▶ Aim of the exercise
Return all the lines below in which the string "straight" appears.

▶ Supplied records

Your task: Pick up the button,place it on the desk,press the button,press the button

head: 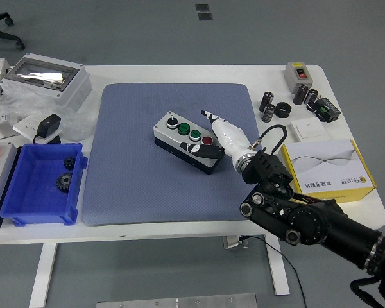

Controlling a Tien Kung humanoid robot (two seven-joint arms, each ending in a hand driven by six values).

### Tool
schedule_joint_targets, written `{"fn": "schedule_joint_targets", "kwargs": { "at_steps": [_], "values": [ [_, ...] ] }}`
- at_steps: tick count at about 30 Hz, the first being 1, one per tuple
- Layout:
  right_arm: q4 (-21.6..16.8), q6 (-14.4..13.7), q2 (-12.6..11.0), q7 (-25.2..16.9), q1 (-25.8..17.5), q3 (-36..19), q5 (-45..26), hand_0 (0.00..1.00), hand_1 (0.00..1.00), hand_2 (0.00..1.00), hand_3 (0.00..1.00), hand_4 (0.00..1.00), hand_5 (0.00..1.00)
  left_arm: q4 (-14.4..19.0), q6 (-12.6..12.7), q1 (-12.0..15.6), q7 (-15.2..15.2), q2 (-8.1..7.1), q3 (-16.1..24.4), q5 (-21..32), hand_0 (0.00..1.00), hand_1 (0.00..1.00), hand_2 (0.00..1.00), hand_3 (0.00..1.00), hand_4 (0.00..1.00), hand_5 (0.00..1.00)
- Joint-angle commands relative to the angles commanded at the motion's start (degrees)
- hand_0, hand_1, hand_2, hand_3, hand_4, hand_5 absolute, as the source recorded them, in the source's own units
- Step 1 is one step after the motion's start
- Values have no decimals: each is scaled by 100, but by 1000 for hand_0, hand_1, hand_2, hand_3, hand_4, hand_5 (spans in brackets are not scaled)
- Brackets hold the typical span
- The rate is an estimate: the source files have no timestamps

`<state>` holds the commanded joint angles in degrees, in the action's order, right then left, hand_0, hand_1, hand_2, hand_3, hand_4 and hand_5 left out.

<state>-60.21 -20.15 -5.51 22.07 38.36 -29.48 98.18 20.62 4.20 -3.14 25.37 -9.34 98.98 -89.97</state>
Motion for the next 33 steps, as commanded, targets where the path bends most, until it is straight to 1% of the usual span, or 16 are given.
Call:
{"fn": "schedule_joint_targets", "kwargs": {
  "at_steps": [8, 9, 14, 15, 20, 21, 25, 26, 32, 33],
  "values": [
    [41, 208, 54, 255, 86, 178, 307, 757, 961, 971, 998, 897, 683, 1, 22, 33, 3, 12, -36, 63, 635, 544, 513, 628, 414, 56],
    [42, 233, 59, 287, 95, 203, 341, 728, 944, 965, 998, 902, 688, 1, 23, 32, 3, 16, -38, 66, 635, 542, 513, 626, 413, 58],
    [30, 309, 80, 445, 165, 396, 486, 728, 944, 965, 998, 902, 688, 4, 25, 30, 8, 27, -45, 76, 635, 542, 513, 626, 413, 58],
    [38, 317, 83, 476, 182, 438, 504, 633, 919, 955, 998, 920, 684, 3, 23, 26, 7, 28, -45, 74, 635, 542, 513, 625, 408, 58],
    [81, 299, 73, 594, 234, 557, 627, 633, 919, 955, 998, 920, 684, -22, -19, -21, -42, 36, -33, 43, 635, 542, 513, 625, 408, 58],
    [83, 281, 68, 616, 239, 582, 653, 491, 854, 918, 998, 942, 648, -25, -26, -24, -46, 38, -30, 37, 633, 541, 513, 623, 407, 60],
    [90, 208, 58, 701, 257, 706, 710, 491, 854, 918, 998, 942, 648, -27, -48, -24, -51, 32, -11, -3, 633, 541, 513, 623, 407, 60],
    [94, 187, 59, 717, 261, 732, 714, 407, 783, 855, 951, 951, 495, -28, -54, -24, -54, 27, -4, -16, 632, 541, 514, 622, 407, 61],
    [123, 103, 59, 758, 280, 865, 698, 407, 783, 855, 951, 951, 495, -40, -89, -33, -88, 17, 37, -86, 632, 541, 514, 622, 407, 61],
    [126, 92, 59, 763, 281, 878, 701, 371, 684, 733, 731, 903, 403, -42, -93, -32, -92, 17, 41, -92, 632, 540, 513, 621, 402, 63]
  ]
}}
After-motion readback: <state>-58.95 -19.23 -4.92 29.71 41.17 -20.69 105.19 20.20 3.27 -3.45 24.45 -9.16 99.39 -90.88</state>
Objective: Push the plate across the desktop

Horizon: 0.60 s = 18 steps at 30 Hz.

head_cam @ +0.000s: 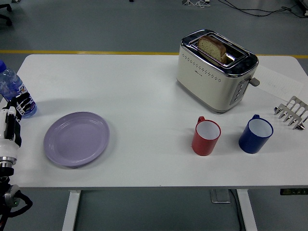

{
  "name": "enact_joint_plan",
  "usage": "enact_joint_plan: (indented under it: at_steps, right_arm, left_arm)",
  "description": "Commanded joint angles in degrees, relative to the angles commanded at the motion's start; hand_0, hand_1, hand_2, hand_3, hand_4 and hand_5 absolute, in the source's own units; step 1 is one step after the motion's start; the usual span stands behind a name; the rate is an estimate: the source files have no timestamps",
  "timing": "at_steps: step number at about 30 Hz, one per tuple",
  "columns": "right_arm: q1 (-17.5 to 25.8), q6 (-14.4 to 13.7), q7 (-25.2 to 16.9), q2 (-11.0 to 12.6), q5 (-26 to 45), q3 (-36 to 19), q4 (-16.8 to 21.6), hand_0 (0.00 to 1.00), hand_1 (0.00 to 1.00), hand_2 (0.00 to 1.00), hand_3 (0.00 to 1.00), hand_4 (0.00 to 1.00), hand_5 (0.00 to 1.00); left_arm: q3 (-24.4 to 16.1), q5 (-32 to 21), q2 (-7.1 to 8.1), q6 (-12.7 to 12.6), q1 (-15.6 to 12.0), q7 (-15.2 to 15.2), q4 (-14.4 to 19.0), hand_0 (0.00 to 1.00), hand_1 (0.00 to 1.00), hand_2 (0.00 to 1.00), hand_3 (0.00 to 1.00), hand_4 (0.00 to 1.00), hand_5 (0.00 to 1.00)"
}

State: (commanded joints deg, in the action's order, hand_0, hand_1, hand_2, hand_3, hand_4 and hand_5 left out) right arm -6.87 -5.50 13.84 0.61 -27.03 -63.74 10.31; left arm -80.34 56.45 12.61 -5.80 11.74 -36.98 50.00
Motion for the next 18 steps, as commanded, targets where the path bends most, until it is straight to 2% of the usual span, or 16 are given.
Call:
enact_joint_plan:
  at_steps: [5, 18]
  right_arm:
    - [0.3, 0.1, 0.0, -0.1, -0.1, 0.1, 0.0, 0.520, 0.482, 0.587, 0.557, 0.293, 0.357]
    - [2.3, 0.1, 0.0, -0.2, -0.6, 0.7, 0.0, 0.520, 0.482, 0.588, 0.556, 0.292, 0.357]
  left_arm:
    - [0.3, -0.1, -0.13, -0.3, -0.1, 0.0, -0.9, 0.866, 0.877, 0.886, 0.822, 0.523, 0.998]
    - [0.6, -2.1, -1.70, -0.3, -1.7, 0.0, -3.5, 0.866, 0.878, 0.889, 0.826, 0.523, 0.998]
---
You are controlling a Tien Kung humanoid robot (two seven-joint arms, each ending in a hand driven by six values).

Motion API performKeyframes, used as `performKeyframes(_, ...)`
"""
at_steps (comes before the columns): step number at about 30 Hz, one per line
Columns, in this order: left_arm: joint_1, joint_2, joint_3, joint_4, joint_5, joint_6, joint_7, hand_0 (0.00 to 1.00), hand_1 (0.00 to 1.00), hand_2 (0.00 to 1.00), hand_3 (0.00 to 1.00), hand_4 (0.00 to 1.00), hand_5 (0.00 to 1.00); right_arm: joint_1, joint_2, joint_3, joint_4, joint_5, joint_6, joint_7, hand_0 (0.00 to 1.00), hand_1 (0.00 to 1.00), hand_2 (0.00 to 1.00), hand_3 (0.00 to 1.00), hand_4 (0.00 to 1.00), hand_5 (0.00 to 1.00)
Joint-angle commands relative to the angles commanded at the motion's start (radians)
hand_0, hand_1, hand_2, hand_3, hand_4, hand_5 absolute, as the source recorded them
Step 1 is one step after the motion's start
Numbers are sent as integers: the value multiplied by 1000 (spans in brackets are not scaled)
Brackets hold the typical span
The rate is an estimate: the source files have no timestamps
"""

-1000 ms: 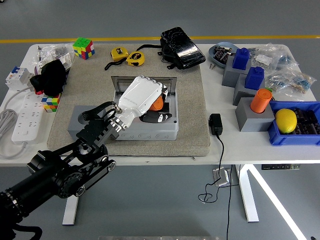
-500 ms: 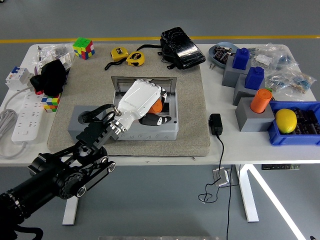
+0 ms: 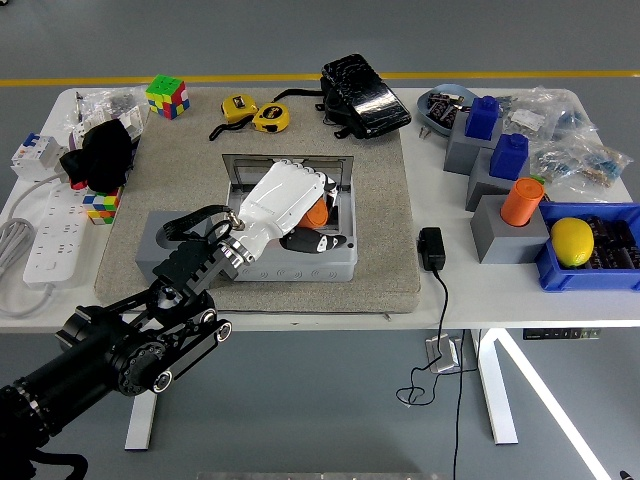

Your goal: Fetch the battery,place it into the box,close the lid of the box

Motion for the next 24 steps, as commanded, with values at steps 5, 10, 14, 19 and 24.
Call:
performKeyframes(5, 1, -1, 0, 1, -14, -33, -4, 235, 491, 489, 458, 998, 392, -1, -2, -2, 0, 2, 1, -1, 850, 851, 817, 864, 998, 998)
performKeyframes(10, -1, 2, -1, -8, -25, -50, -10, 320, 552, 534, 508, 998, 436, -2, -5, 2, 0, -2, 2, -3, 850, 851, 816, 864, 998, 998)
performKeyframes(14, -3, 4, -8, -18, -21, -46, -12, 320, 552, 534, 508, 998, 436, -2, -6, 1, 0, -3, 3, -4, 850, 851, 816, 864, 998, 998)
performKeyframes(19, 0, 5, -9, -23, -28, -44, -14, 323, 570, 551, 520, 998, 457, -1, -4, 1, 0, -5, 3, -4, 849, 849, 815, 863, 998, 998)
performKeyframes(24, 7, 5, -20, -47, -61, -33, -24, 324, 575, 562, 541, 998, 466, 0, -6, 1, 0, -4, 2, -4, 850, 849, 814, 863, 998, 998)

▶ Exercise result
Motion for the next 33 steps, as commanded, targets where the path bends most, until it is straight to 1% of the usual span, or 16 are given.
Motion for the next 18 steps, as commanded, targets where the path bends most, until it is straight to 2% of the usual span, or 16 are given.

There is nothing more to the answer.